Goal of the exercise
Go through the material below and count the lines containing the word "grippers". Give that number by itself.

- Opening Delimiter -

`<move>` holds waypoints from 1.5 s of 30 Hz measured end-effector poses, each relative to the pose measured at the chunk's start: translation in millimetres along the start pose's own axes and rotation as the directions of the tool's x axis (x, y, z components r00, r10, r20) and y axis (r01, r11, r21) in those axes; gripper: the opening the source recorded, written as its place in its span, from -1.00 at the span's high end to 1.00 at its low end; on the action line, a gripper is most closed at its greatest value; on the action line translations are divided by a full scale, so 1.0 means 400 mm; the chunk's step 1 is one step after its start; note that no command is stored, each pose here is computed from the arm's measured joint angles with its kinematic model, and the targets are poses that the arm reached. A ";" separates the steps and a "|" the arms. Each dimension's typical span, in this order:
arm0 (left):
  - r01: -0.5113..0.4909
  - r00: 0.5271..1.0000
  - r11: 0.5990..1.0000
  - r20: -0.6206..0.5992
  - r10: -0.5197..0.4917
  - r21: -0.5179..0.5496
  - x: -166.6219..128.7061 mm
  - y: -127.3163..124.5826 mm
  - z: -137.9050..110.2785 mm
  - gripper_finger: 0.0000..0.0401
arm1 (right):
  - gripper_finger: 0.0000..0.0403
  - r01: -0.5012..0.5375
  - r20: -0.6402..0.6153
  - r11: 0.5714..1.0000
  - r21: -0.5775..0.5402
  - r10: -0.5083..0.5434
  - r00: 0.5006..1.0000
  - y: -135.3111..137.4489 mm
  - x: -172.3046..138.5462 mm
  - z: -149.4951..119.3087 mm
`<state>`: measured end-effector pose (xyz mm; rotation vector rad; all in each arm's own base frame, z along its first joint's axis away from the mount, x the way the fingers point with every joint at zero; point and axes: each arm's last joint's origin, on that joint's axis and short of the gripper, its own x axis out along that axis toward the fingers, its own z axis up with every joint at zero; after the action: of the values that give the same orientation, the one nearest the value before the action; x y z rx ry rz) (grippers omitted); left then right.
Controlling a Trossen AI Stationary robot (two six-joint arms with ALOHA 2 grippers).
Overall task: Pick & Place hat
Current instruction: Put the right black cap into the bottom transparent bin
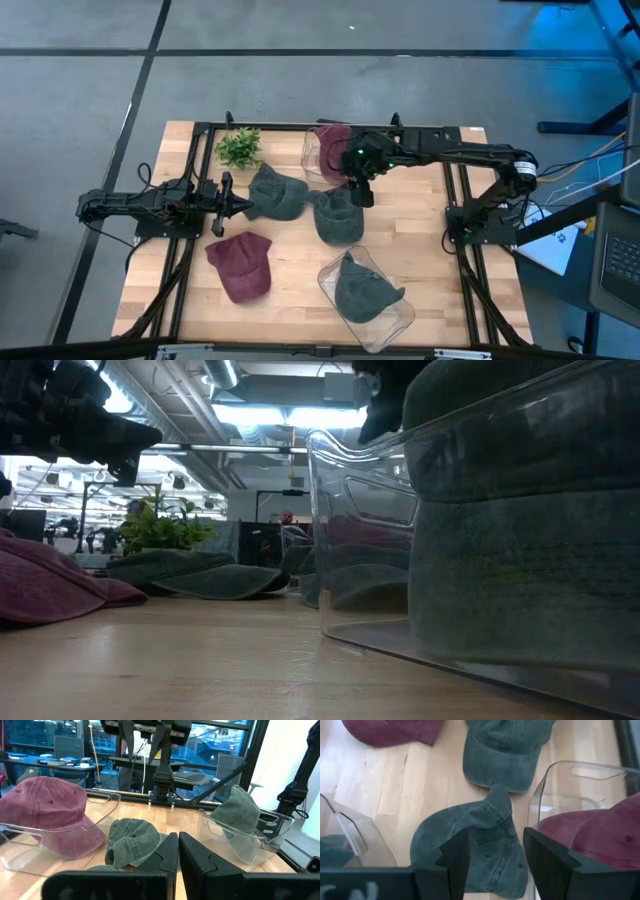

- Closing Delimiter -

Result of this exercise
2